Official assurances that essentials would not run out clashed with people's fears that the disease toll could soon worsen, hitting food and other critical supplies.
In five days, the number of confirmed cases of Covid-19, the disease caused by the coronavirus, has jumped from about 200 to 519, and experts say the real toll is likely to be much higher because of insufficient testing.
On Tuesday, prime minister Narendra Modi announced a three-week countrywide lockdown covering nearly a fifth of the world's population "to save India and Indians".
He said the lockdown would be "total", but officials released advisories explaining that medical, law enforcement, media and other sectors were exempted and that stores selling food and other essentials would remain open.
Television images from many cities and towns showed closed markets and offices. Normally bustling railway stations stood empty, and joggers awkwardly avoided each other to maintain safe distances.
Mr Modi's speech triggered panic buying as online retailers Amazon and Big Basket, an Indian grocery delivery service, began cancelling previously placed orders and said they had no delivery slots available.
That spurred people to risk fines and other penalties by going out to shop at local stores.
Although the lockdown made provision for people to leave their homes to buy food, TV news and social media showed police striking would-be shoppers in the streets with batons in the southern state of Kerala, the financial hub of Mumbai and New Delhi.
Wednesday was the start of the Hindu new year, according to an ancient lunar calendar, and the beginning of a nine-day holiday in which Hindus normally perform daily rituals at temples. The lockdown order bans religious gatherings and instructs places of worship to close.
Mr Modi acknowledged the celebrations "will not be like they are usually but they will strengthen our resolve to overcome our circumstances".
"May we all come together to win the important battle that the nation faces against Covid-19," he said.
We are marking these festivals at a time when our nation is battling the COVID-19 menace.
The celebrations will not be like they are usually but they will strengthen our resolve to overcome our circumstances.
May we keep working to fight COVID-19 together.
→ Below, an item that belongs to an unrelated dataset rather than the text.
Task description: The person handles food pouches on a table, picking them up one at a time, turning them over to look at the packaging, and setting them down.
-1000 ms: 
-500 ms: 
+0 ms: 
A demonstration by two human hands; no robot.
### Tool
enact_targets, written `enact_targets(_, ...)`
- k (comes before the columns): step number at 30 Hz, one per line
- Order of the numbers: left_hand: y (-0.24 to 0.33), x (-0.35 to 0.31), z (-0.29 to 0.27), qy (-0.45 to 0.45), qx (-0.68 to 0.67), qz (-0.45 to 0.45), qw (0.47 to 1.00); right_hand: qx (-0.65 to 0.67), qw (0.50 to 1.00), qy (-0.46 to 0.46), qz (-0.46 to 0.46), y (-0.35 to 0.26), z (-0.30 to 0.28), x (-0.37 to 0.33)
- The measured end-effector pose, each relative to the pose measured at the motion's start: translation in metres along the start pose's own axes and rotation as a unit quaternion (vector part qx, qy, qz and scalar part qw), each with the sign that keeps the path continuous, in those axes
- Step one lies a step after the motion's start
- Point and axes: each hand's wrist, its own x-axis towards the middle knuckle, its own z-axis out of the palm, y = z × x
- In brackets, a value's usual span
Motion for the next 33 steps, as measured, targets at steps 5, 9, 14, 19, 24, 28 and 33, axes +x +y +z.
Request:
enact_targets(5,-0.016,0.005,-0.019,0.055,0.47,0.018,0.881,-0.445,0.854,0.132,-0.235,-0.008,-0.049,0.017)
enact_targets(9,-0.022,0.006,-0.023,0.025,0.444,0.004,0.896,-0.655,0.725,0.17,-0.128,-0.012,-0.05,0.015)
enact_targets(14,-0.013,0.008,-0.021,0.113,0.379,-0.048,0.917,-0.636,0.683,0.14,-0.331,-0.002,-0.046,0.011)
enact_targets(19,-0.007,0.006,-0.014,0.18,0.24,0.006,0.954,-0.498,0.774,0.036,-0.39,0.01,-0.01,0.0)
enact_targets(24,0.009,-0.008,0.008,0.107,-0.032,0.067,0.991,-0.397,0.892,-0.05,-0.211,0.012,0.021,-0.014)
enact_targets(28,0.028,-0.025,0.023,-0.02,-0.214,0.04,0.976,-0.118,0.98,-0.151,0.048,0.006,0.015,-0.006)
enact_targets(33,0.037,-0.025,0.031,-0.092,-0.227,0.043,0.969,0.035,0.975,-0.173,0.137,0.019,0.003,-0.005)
— Narendra Modi (@narendramodi) March 25, 2020
Some Indians, including a member of Mr Modi's Hindu nationalist Bharatiya Janata Party, defied the lockdown - which also bans public gatherings of five or more - and attended temple ceremonies.
Yogi Adityanath, the chief minister of India's most populous state, lightech 75 watt electronic transformer Uttar Pradesh, prayed to a statue of Lord Ram at a makeshift temple in Ayodhya with about 100 other people.
Even as he ventured outside, Awanish Awasthi, an Uttar Pradesh government spokesman, told reporters in Lucknow that the lockdown was being strictly enforced in the state.
He said cases had been brought against 5,590 people for violating orders to stay at home, but denied allegations of police excesses.
In recent days, India had gradually expanded stay-at-home orders, banned international and domestic flights and suspended passenger service on its extensive rail system until March 31.